The programmer can define functions containing parametric XML structures:
def city(n) = <city>{n}</city>

<cities>{city(“Kiel”)} - {city(“London”)}</cities>.toXML
  //  <cities><city>Kiel</city> - <city>London</city></cities>

Handling HTML Documents

Libretto is designed to process in distributed information environments. This feature is accompanied by ability to port Libretto programs to various computing platforms. In particular, a Libretto program can run on the JVM, or be translated to JavaScript, and run in a thin client environment. There is a sub-language of Libretto, which can be translated to SQL for database manipulations. This technology allows the programmer to develop all components of compound and heterogeneous applications running in multiplatform environments.

The Libretto library, which supports HTML and thin client handling, is based on the Libretto DOM – a Libretto object model of an HTML document. Currently a large sub-language of Libretto can be translated to JavaScript with the exception of inheritance hierarchies and some other advanced components of the language.

HTML Document Object Model (Libretto DOM)

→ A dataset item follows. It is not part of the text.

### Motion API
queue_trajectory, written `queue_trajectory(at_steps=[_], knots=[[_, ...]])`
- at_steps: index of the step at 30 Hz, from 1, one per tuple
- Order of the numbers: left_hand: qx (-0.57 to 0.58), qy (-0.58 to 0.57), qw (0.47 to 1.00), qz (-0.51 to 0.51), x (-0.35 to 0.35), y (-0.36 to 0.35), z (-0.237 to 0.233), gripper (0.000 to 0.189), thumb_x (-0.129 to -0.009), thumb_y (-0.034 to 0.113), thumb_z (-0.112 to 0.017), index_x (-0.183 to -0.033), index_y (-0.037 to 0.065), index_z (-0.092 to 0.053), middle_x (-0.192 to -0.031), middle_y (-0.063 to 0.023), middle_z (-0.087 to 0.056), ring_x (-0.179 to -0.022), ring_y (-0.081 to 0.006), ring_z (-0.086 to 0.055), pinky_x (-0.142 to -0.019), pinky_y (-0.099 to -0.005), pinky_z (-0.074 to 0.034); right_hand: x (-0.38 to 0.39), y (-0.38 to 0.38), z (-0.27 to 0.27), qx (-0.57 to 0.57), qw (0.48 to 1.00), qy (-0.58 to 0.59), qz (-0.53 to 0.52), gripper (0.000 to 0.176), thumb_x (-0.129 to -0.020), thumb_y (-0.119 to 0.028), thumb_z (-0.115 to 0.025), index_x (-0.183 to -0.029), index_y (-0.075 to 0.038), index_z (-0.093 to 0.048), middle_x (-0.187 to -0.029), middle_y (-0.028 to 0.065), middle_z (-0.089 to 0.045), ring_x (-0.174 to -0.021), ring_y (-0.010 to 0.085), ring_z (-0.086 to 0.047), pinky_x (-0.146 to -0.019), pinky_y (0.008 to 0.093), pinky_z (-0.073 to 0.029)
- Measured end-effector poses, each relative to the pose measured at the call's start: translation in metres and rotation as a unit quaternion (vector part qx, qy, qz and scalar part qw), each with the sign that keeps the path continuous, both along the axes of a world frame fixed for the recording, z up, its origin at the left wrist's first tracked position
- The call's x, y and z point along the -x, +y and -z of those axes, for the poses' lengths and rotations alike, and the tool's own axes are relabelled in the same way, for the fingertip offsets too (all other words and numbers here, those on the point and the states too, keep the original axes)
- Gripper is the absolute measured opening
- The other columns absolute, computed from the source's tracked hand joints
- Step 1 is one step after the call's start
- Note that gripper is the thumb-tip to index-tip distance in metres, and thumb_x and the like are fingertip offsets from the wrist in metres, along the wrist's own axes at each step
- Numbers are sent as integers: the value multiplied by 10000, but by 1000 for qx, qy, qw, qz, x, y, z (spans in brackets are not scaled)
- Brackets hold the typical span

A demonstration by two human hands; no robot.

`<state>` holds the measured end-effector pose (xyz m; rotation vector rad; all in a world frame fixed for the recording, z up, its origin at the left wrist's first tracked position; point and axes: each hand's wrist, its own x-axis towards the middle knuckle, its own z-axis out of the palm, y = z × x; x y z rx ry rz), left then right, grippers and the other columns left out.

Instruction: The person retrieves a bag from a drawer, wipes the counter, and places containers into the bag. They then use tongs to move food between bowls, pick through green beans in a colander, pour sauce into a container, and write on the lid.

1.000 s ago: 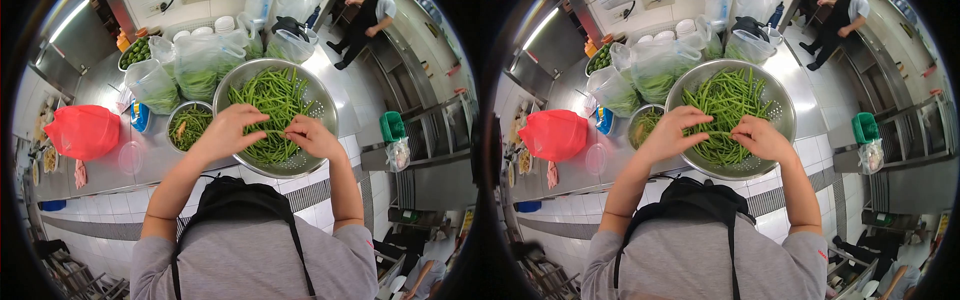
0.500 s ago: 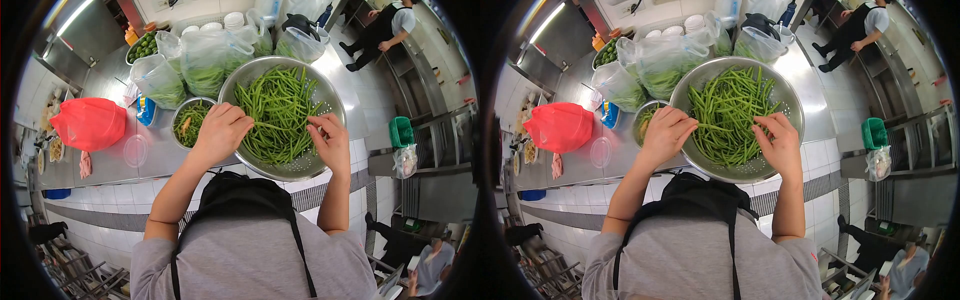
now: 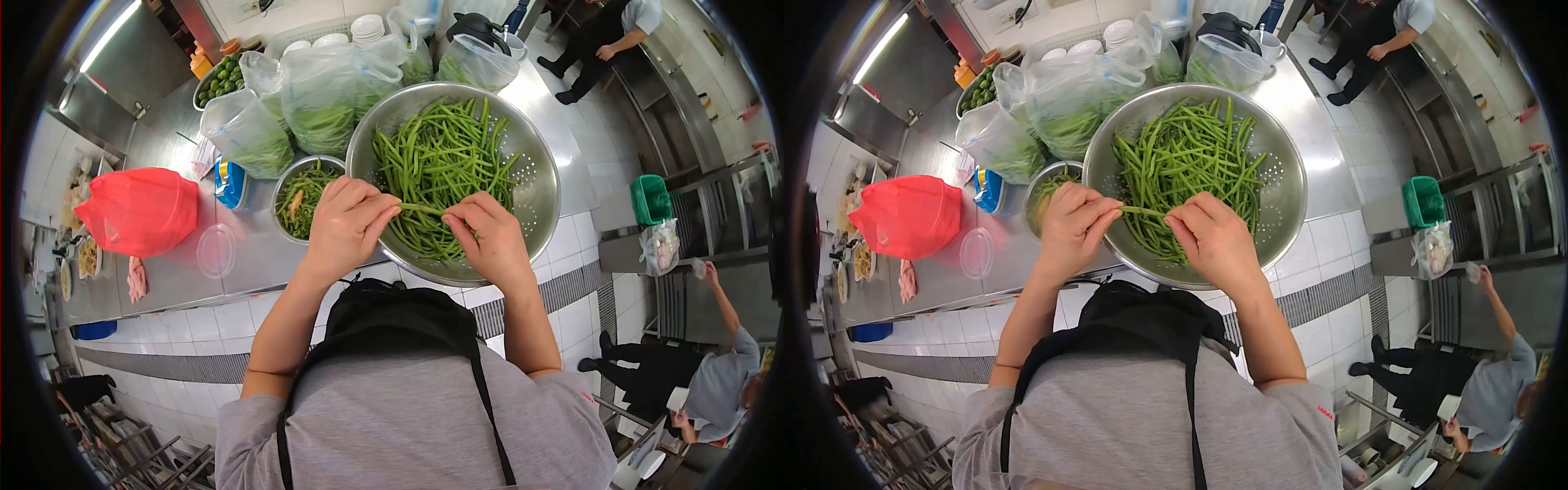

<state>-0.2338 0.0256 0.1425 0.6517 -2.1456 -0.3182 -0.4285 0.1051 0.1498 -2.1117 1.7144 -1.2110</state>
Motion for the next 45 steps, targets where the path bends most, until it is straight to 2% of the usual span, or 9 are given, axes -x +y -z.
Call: queue_trajectory(at_steps=[11, 16, 21, 24, 28, 32, 34, 41, 45], knots=[[-51, 29, 997, -46, -29, 0, -10, 117, -683, 35, -668, -800, 35, -661, -708, -66, -560, -664, -205, -519, -592, -293, -406, -10, 2, 3, -2, 999, -28, -30, 185, -738, -136, -649, -892, -43, -608, -815, 99, -558, -688, 257, -566, -597, 325, -473], [-45, 54, 971, -228, -74, -16, -17, 114, -724, 39, -643, -836, 25, -660, -735, -80, -575, -677, -213, -528, -615, -291, -407, 26, 6, 3, 38, 994, -51, 83, 203, -720, -64, -671, -913, -22, -624, -840, 103, -587, -602, 187, -567, -512, 264, -466], [-83, -190, 950, -231, -89, -26, 38, 333, -743, 104, -623, -1068, 48, -580, -987, -141, -553, -922, -283, -514, -800, -376, -413, 48, 16, 2, 77, 983, -48, 157, 108, -741, -39, -651, -840, -4, -628, -743, 92, -587, -561, 160, -544, -503, 250, -439], [-24, -73, 977, -200, -82, -25, 38, 106, -782, 104, -596, -815, 3, -600, -788, -112, -557, -747, -246, -513, -676, -342, -399, 69, 38, -3, 137, 954, -73, 255, 70, -761, -43, -637, -738, 14, -603, -649, 83, -574, -549, 137, -528, -502, 234, -414], [-149, -44, 969, -192, -85, -27, 32, 315, -863, 115, -525, -579, -20, -491, -592, -59, -455, -532, -148, -409, -497, -272, -318, 79, 84, 13, 154, 886, -287, 329, 267, -886, -170, -513, -686, -7, -583, -543, 8, -487, -483, 59, -414, -468, 198, -329], [-79, 66, 992, -73, -59, -13, 23, 156, -898, 69, -420, -844, -11, -542, -680, -65, -503, -506, -111, -365, -478, -250, -327, 47, 109, 20, 176, 838, -364, 368, 132, -879, -108, -501, -869, -9, -588, -567, -11, -483, -507, 53, -439, -460, 193, -349], [-121, 56, 990, -46, -63, -3, 21, 134, -874, 28, -416, -928, -2, -535, -804, -84, -507, -571, -118, -414, -499, -248, -357, 29, 107, 29, 165, 846, -291, 415, 165, -868, -64, -497, -1012, -13, -559, -656, 7, -518, -549, 47, -467, -485, 185, -384], [-157, 50, 985, 57, -54, 14, 0, 384, -755, -94, -469, -1113, 34, -525, -1153, -132, -478, -877, -186, -553, -648, -265, -481, 23, 59, 15, -69, 950, 66, 299, 110, -754, -132, -605, -800, -41, -647, -767, 89, -610, -639, 231, -580, -571, 320, -471], [-22, 8, 994, 104, -41, 15, -8, 290, -731, -69, -536, -999, 32, -581, -1039, -128, -548, -888, -239, -565, -691, -292, -480, 11, 17, 0, -445, 831, 278, 183, 175, -729, -179, -587, -828, -52, -656, -867, 109, -641, -788, 276, -625, -657, 373, -501]])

The Libretto DOM is based on the specification of HTML 5. The classes representing HTML elements have names corresponding to the names of HTML tags. For instance, the class META has the following definition
class META extends Element, 
                   HasEventHandlerContentAttributes,
                   HasName, 
                   HasCharset {
  var content: String*
  var httpEquiv: String
}
Each class representing an element has fields corresponding to the attributes of this element. Those attributes, which are common to many elements, are inherited from special Has-classes, in which such attributes are accumulated. Each element class contains
  • fields valid for all elements (id, class, hidden, etc.)
  • event fields valid for all elements except BODY (onclick, onblur, onfocus, etc.)
  • fields specific to a given element (for META this is content and httpEquiv).
The field style is associated with all element classes. This field contains an instance of the class Style, which defines the CSS-style of the element. Style is based on the CSS 2.1 specification. In it, the fields corresponding to the standard CSS properties are defined.

Besides, each element object has the field contents, which contains the sub-elements of the current element. Syntactic sugar based on using & (see section Field contents and &) allows the programmer to work with element contents in a compact way. Text data is stored in the objects of the class Text, which have the string field text.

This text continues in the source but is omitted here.